Octocorallia (also known as Alcyonaria) is a class of Anthozoa comprising around 3,000 species of water-based organisms formed of colonial polyps with 8-fold symmetry. It includes the blue coral, soft corals, sea pens, and gorgonians (sea fans and sea whips) within three orders: Alcyonacea, Helioporacea, and Pennatulacea. These organisms have an internal skeleton secreted by mesoglea and polyps with eight tentacles and eight mesentaries. As with all Cnidarians these organisms have a complex life cycle including a motile phase when they are considered plankton and later characteristic sessile phase.

Octocorals have existed at least since the Ordovician period, as shown by Maurits Lindström's findings in the 1970s, however recent work has shown a possible Cambrian origin.

Biology

Octocorals resemble the stony corals in general appearance and in the size of their polyps, but lack the distinctive stony skeleton. Also unlike the stony corals, each polyp has only eight tentacles, each of which is feather-like in shape, with numerous side-branches, or pinnules.

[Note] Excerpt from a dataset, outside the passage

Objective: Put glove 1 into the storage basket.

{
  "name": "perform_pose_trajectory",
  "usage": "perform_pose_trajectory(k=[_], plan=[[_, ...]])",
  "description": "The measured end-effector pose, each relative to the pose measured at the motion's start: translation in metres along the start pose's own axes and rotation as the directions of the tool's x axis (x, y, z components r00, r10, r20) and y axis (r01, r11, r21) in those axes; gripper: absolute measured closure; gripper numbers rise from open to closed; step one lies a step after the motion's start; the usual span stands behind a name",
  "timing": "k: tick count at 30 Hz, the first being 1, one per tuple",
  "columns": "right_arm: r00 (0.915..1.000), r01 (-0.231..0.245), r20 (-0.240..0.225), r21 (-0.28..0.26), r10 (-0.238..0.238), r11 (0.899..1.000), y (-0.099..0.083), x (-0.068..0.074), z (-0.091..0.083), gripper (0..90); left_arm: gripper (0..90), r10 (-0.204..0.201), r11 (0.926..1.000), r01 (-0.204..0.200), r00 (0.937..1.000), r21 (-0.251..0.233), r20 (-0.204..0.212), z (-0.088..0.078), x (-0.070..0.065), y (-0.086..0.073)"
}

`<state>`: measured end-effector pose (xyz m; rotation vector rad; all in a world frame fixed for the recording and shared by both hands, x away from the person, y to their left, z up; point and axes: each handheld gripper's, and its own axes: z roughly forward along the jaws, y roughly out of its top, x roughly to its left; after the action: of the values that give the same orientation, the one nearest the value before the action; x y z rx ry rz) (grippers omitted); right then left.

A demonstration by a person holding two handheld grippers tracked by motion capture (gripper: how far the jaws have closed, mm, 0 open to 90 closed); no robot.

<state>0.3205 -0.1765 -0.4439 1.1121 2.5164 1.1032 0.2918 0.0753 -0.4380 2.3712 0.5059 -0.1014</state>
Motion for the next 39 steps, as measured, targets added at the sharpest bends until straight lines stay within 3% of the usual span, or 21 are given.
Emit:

Octocorals are colonial organisms, with numerous tiny polyps embedded in a soft matrix that forms the visible structure of the colony. The matrix is composed of mesogleal tissue, lined by a continuous epidermis and perforated by numerous tiny channels. The channels interconnect the gastrovascular cavities of the polyps, allowing water and nutrients to flow freely between all the members of the colony. The skeletal material, called coenenchyme, is composed of living tissue secreted by numerous wandering amoebocytes. Although it is generally soft, in many species it is reinforced with calcareous or horny material.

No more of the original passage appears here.